Data records →
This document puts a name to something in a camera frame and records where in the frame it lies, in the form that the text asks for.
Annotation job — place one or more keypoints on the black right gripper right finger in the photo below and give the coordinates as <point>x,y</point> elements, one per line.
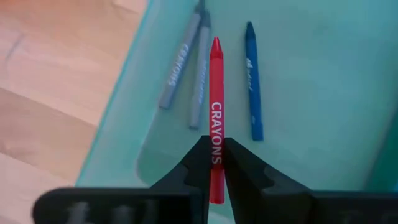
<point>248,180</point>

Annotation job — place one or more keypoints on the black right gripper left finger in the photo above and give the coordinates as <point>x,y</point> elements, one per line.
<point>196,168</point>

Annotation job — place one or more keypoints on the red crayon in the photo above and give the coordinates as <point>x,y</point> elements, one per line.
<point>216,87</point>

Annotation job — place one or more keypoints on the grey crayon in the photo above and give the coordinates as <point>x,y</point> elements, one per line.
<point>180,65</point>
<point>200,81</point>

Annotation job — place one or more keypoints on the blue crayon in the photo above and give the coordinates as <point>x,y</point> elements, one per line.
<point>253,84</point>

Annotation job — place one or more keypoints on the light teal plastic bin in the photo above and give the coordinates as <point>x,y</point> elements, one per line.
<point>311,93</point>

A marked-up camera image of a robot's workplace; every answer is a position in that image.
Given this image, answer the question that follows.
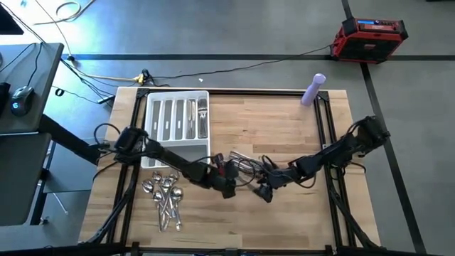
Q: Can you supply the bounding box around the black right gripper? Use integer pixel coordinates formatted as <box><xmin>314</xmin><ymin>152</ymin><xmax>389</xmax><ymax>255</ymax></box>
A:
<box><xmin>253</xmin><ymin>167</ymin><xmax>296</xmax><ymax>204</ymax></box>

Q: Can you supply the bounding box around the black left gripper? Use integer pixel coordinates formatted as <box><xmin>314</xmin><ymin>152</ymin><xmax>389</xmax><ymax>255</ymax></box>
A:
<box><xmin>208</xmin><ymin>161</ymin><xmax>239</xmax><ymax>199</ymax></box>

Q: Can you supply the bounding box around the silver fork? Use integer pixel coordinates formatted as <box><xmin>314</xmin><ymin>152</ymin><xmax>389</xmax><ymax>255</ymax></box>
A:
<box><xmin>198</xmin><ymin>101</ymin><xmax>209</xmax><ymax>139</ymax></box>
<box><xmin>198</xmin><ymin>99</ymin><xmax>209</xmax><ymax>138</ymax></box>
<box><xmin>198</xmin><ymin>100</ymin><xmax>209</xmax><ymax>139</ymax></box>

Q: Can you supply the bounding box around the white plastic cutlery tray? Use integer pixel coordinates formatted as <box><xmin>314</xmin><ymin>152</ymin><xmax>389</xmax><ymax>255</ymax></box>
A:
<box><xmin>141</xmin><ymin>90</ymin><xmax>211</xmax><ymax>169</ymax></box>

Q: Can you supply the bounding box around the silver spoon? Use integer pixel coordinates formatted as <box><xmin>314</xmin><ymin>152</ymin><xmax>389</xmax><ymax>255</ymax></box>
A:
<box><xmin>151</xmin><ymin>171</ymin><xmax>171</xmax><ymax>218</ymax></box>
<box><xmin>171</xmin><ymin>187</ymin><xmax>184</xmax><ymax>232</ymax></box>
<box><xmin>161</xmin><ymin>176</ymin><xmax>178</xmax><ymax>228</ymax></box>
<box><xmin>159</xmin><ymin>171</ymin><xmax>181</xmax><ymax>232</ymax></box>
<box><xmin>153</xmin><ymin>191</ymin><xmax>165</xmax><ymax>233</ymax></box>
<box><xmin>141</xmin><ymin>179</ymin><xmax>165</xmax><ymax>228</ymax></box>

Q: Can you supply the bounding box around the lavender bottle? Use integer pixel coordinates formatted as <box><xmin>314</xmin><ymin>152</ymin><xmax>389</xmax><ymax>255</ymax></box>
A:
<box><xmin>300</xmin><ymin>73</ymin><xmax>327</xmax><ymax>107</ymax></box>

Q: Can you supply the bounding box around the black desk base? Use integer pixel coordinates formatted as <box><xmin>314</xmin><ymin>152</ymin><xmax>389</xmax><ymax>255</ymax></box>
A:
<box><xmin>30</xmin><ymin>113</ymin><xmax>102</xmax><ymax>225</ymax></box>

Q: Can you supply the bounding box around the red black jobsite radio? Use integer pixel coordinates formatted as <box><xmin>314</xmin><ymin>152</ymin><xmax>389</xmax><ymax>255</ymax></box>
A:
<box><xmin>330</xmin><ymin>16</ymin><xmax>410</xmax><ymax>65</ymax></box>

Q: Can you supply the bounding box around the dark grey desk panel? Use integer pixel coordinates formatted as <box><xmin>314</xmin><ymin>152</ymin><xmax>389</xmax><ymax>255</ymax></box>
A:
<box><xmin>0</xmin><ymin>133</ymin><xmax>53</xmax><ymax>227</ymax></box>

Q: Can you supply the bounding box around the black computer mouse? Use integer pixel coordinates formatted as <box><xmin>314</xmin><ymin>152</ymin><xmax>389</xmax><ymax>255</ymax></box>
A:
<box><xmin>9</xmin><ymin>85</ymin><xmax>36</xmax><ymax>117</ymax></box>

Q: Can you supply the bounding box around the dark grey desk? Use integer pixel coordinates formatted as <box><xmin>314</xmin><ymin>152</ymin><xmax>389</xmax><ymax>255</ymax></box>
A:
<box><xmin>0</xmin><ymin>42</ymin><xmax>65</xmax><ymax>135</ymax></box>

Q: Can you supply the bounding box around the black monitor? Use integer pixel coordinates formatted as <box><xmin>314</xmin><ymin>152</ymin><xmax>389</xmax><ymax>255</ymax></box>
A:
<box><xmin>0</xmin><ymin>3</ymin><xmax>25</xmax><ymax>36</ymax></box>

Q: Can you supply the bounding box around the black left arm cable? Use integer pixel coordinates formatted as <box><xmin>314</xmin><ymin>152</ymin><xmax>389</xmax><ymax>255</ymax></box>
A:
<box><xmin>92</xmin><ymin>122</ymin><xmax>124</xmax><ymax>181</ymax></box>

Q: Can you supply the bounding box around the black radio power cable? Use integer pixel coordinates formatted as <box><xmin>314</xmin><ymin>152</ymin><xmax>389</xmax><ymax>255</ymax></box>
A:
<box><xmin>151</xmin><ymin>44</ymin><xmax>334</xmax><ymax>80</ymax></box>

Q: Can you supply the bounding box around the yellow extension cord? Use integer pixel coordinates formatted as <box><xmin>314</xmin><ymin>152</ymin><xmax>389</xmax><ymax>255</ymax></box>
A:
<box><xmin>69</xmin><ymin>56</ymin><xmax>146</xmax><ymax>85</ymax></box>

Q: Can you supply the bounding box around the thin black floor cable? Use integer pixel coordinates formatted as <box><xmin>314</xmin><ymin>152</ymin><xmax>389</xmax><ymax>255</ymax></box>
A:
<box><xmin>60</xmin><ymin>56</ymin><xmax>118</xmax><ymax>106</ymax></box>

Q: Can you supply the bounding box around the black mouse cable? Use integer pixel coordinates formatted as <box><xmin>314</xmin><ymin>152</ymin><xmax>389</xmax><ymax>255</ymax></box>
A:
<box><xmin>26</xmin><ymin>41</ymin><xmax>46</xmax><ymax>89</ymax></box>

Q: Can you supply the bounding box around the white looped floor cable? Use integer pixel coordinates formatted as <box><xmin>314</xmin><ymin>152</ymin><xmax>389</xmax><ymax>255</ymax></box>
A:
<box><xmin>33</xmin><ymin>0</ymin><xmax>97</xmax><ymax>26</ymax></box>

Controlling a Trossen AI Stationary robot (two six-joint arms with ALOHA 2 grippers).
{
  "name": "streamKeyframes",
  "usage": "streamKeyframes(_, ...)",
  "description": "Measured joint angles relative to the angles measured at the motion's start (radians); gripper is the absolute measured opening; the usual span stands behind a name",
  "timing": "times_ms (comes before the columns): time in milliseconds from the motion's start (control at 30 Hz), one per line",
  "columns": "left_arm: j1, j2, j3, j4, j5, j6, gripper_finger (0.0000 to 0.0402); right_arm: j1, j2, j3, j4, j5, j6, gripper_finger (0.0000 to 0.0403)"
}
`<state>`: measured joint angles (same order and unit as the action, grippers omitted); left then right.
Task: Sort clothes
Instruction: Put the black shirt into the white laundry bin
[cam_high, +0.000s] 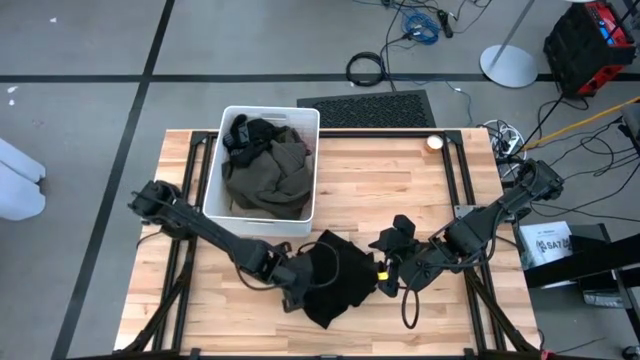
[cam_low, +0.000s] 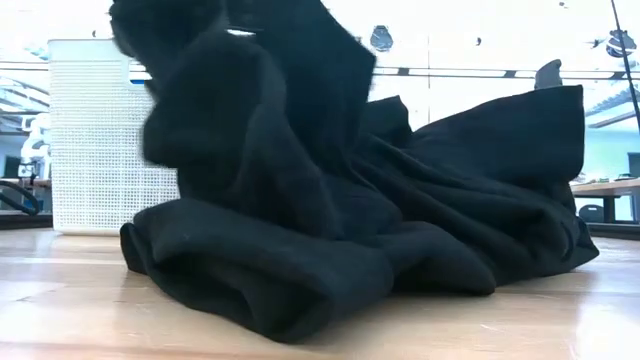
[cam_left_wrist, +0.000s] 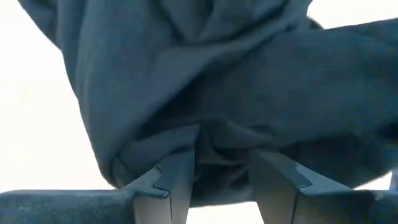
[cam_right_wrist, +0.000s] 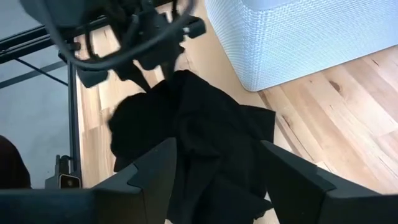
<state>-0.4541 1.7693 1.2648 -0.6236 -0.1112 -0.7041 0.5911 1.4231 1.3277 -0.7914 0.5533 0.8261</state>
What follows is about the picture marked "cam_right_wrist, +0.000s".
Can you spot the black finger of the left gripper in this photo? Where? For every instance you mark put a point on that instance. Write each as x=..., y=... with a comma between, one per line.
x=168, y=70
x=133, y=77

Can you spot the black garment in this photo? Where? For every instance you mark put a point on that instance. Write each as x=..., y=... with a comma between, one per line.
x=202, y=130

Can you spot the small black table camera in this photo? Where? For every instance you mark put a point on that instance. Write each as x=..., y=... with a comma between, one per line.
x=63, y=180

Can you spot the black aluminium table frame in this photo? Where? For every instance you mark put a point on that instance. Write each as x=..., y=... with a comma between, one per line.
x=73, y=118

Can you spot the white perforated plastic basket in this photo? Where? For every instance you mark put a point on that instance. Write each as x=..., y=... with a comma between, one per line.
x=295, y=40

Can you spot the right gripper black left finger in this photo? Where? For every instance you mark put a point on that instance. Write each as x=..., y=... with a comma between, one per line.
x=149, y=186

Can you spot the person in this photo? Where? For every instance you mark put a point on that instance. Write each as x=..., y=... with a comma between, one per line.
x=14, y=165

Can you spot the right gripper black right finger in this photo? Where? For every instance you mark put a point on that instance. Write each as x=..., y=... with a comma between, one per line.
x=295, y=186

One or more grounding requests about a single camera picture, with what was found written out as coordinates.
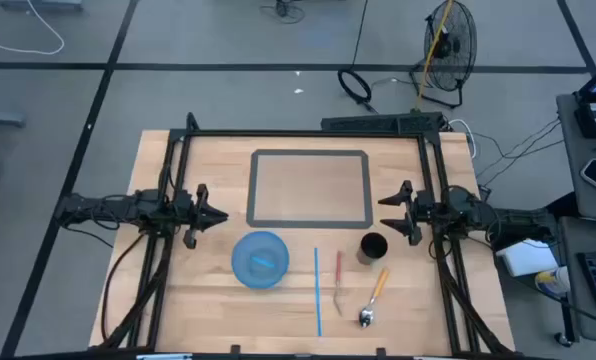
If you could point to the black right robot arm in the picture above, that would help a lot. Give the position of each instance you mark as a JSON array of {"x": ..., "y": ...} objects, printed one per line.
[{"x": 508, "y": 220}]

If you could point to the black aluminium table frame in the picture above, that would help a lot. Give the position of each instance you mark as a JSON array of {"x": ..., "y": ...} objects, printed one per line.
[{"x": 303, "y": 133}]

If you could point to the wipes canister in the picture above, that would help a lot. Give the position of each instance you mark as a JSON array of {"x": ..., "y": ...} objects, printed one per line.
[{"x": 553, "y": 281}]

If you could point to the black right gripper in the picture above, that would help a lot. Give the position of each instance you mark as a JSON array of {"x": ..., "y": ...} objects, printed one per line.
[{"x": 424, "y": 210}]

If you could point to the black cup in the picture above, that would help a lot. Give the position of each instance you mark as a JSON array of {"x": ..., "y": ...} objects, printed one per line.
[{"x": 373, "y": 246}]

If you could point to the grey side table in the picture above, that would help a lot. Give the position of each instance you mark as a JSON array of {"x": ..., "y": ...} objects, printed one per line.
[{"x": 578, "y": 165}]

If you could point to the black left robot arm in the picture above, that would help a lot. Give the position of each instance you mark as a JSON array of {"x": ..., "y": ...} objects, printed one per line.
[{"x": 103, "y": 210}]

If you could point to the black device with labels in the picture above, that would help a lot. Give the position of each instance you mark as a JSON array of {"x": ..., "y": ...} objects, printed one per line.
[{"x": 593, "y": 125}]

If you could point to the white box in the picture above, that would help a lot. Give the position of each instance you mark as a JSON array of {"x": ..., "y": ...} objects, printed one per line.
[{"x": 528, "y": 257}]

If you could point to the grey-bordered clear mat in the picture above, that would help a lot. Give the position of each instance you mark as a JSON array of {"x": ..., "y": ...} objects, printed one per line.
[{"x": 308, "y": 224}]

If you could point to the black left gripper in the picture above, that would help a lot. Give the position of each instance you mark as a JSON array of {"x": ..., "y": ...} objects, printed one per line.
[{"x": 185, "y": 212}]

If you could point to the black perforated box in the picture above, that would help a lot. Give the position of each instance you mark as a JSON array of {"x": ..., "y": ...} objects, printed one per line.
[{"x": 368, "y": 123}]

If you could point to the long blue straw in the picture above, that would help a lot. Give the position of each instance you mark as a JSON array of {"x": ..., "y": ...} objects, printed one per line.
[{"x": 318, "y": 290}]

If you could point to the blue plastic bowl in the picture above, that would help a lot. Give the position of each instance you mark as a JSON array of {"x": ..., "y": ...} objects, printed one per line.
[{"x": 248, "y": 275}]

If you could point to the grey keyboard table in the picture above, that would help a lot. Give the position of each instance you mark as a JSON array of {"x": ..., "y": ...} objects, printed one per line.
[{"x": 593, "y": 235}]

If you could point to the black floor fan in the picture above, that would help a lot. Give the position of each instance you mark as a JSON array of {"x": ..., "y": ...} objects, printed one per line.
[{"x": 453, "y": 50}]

Aim of the task →
Write out again, exactly, the lines from the start of the listing up to the line containing "<point>248,180</point>", with both ends and without pictures.

Your response →
This document puts a name to something in a camera frame and records where in the frame it lies, in the form that the text asks for.
Annotation job — place one or more keypoints on the black right gripper right finger in the photo below and give the coordinates as <point>x,y</point> elements, one per line.
<point>248,180</point>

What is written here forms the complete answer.